On Parole
I WAS wakened--indeed, we were all wakened, for I could see even the sentinel shake himself together from where he had fallen against the door-post--by a clear, hearty voice hailing us from the margin of the wood:
"Block house, ahoy!" it cried. "Here's the doctor."
And the doctor it was. Although I was glad to hear the sound, yet my gladness was not without admixture. I remembered with confusion my insubordinate and stealthy conduct, and when I saw where it had brought me--among what companions and surrounded by what dangers--I felt ashamed to look him in the face.
He must have risen in the dark, for the day had hardly come; and when I ran to a loophole and looked out, I saw him standing, like Silver once before, up to the mid-leg in creeping vapour.
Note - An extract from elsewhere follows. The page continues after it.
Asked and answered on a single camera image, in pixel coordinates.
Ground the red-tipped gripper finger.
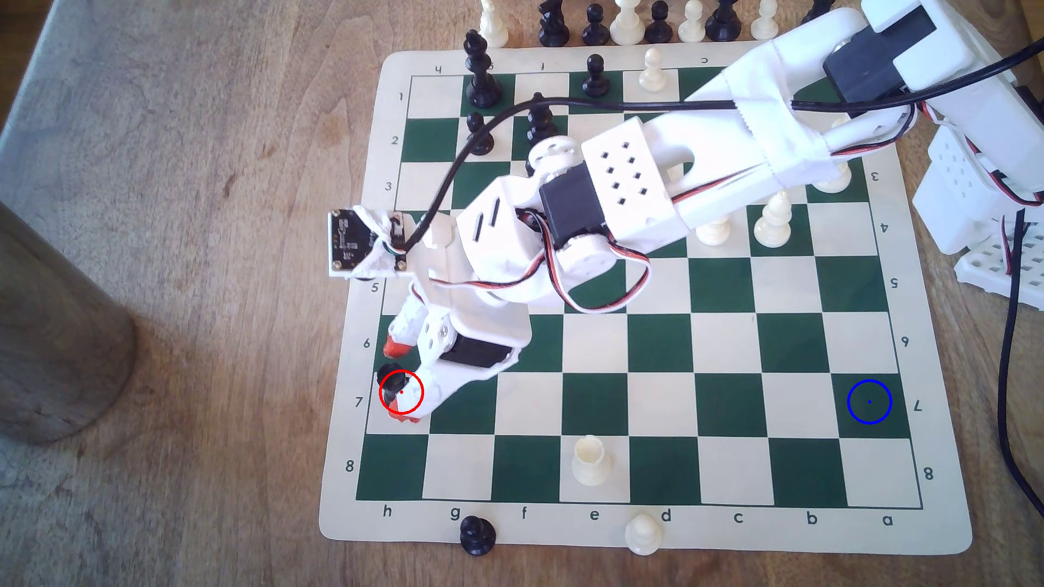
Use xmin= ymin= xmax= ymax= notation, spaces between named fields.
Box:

"You, doctor! Top o' the morning to you, sir!" cried Silver, broad awake and beaming with good nature in a moment. "Bright and early, to be sure; and it's the early bird, as the saying goes, that gets the rations. George, shake up your timbers, son, and help Dr. Livesey over the ship's side. All a-doin' well, your patients was--all well and merry."
So he pattered on, standing on the hilltop with his crutch under his elbow and one hand upon the side of the log-house --quite the old John in voice, manner, and expression.
"We've quite a surprise for you too, sir," he continued. "We've a little stranger here--he! he! A noo boarder and lodger, sir, and looking fit and taut as a fiddle; slep' like a supercargo, he did, right alongside of John--stem to stem we was, all night."
Dr. Livesey was by this time across the stockade and pretty near the cook, and I could hear the alteration in his voice as he said, "Not Jim?"
"The very same Jim as ever was," says Silver.
The doctor stopped outright, although he did not speak, and it was some seconds before he seemed able to move on.
"Well, well," he said at last, "duty first and pleasure afterwards, as you might have said yourself, Silver. Let us overhaul these patients of yours."
A moment afterwards he had entered the block house and with one grim nod to me proceeded with his work among the sick. He seemed under no apprehension, though he must have known that his life, among these treacherous demons, depended on a hair; and he rattled on to his patients as if he were paying an ordinary professional visit in a quiet English family. His manner, I suppose, reacted on the men, for they behaved to him as if nothing had occurred, as if he were still ship's doctor and they still faithful hands before the mast.
"You're doing well, my friend," he said to the fellow with the bandaged head, "and if ever any person had a close shave, it was you; your head must be as hard as iron. Well, George, how goes it? You're a pretty colour, certainly; why, your liver, man, is upside down. Did you take that medicine? Did he take that medicine, men?"
"Aye, aye, sir, he took it, sure enough," returned Morgan.
"Because, you see, since I am mutineers' doctor, or prison doctor as I prefer to call it," says Doctor Livesey in his pleasantest way, "I make it a point of honour not to lose a man for King George (God bless him!) and the gallows."
The rogues looked at each other but swallowed the home- thrust in silence.
"Dick don't feel well, sir," said one.